Work instructions →
Please return each of the entries that follow, unchanged in every word.

Task input →
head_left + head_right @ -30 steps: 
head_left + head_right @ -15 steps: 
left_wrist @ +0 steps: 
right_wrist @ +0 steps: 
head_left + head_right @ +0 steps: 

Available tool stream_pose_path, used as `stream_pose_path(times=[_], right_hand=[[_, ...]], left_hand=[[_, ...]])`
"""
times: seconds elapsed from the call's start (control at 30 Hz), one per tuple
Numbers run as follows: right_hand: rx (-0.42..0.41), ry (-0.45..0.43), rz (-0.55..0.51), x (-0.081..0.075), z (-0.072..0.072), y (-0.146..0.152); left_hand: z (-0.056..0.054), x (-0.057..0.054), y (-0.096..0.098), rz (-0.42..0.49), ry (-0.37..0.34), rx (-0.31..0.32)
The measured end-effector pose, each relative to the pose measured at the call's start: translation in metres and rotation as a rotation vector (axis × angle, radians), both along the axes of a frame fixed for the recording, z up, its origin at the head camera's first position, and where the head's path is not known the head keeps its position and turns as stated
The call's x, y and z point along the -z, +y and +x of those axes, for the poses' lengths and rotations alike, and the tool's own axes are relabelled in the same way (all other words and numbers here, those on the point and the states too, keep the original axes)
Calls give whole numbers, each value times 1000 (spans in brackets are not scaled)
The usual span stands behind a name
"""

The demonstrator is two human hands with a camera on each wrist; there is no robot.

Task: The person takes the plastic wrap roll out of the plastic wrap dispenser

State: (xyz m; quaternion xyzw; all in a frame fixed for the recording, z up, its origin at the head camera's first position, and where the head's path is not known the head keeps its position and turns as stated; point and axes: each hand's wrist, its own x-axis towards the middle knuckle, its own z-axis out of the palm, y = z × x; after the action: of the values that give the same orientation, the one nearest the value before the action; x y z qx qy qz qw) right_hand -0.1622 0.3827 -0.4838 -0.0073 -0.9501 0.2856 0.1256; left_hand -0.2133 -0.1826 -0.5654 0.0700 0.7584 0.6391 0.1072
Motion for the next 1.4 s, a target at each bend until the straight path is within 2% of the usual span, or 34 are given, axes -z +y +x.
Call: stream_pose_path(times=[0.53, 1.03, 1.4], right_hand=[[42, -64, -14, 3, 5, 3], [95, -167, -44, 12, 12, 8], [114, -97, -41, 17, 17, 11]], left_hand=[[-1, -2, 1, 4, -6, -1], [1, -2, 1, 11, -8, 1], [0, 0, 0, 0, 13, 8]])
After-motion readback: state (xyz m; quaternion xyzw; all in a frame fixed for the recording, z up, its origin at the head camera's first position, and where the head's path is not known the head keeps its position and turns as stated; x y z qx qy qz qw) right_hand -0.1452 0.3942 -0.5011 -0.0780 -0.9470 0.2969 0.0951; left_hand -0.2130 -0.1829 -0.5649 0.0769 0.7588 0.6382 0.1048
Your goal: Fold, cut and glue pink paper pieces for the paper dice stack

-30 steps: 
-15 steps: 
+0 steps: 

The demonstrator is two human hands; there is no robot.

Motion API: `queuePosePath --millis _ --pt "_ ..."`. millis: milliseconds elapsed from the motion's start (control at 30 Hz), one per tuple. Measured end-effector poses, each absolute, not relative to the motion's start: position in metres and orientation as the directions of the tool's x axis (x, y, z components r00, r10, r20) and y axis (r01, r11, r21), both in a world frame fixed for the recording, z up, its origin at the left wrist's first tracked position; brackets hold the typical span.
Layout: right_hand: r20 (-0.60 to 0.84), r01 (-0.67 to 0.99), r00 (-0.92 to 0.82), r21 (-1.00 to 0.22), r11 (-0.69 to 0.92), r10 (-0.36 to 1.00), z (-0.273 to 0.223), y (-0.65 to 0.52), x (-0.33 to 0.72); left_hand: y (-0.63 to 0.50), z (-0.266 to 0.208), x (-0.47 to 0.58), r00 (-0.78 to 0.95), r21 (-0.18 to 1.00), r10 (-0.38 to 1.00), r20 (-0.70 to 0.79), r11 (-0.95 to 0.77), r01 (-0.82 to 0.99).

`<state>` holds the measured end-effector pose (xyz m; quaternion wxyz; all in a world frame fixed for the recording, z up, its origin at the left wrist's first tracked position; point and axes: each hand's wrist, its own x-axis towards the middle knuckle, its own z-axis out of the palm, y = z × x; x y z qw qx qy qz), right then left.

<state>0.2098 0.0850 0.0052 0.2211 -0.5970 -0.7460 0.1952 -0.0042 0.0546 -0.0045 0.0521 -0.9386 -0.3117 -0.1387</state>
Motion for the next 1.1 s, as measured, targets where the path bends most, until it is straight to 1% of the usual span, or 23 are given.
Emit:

Result below →
head_left + head_right @ -30 steps: 
head_left + head_right @ -15 steps: 
left_wrist @ +0 steps: 
right_wrist @ +0 steps: 
head_left + head_right @ +0 steps: 

Available tool stream_pose_path, used as `stream_pose_path(times=[_], right_hand=[[_, ...]], left_hand=[[_, ...]])`
"""
times: seconds elapsed from the call's start (control at 30 Hz), one per tuple
Numbers run as follows: right_hand: rx (-0.42..0.41), ry (-0.45..0.43), rz (-0.55..0.51), x (-0.081..0.075), z (-0.072..0.072), y (-0.146..0.152); left_hand: z (-0.056..0.054), x (-0.057..0.054), y (-0.096..0.098), rz (-0.42..0.49), ry (-0.37..0.34), rx (-0.31..0.32)
The measured end-effector pose, each relative to the pose measured at the call's start: translation in metres and rotation as a rotation vector (axis × angle, radians), both along the axes of a frame fixed for the recording, z up, its origin at the head camera's first position, and where the head's path is not known the head keeps its position and turns as stated
The call's x, y and z point along the -z, +y and +x of those axes, for the poses' lengths and rotations alike, and the tool's own axes are relabelled in the same way (all other words and numbers here, those on the point and the states too, keep the original axes)
Calls give whole numbers, each value times 1000 (spans in brackets are not scaled)
The usual span stands behind a name
"""

The demonstrator is two human hands with a camera on each wrist; there is no robot.

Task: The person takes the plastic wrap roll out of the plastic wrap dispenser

State: (xyz m; quaternion xyzw; all in a frame fixed for the recording, z up, its origin at the head camera's first position, and where the head's path is not known the head keeps its position and turns as stated; point and axes: each hand's wrist, its own x-axis towards the middle knuckle, its own z-axis out of the palm, y = z × x; after the action: of the values that give the same orientation, the one nearest the value before the action; x y z qx qy qz qw) right_hand -0.1622 0.3827 -0.4838 -0.0073 -0.9501 0.2856 0.1256; left_hand -0.2133 -0.1826 -0.5654 0.0700 0.7584 0.6391 0.1072
Motion for the next 1.4 s, a target at each bend until the straight path is within 2% of the usual span, or 34 are given, axes -z +y +x.
Call: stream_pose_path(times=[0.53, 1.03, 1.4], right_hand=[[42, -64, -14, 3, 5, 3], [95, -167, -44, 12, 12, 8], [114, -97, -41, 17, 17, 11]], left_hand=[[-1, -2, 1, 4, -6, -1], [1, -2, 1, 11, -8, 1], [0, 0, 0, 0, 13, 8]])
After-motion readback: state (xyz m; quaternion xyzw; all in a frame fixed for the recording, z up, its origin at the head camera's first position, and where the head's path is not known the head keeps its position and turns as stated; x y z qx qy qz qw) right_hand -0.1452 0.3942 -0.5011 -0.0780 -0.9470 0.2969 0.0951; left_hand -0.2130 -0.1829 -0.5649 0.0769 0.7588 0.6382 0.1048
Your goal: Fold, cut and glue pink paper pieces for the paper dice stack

-30 steps: 
-15 steps: 
+0 steps: 

The demonstrator is two human hands; there is no robot.

Motion API: `queuePosePath --millis _ --pt "_ ..."`. millis: milliseconds elapsed from the motion's start (control at 30 Hz), one per tuple. Measured end-effector poses, each absolute, not relative to the motion's start: position in metres and orientation as the directions of the tool's x axis (x, y, z components r00, r10, r20) and y axis (r01, r11, r21), both in a world frame fixed for the recording, z up, its origin at the left wrist's first tracked position; brackets hold the typical span.
Layout: right_hand: r20 (-0.60 to 0.84), r01 (-0.67 to 0.99), r00 (-0.92 to 0.82), r21 (-1.00 to 0.22), r11 (-0.69 to 0.92), r10 (-0.36 to 1.00), z (-0.273 to 0.223), y (-0.65 to 0.52), x (-0.33 to 0.72); left_hand: y (-0.63 to 0.50), z (-0.266 to 0.208), x (-0.47 to 0.58), r00 (-0.78 to 0.95), r21 (-0.18 to 1.00), r10 (-0.38 to 1.00), r20 (-0.70 to 0.79), r11 (-0.95 to 0.77), r01 (-0.82 to 0.99).

`<state>` holds the measured end-effector pose (xyz m; quaternion wxyz; all in a world frame fixed for the recording, z up, its origin at the left wrist's first tracked position; point and axes: each hand's wrist, its own x-axis towards the middle knuckle, its own z-axis out of the palm, y = z × x; x y z qw qx qy qz), right then left.

<state>0.2098 0.0850 0.0052 0.2211 -0.5970 -0.7460 0.1952 -0.0042 0.0546 -0.0045 0.0521 -0.9386 -0.3117 -0.1387</state>
Motion for the next 1.1 s, as measured, targets where the path bends most, until it is straight to 1% of the usual span, or 23 are given.
Emit:

The exercise is now complete.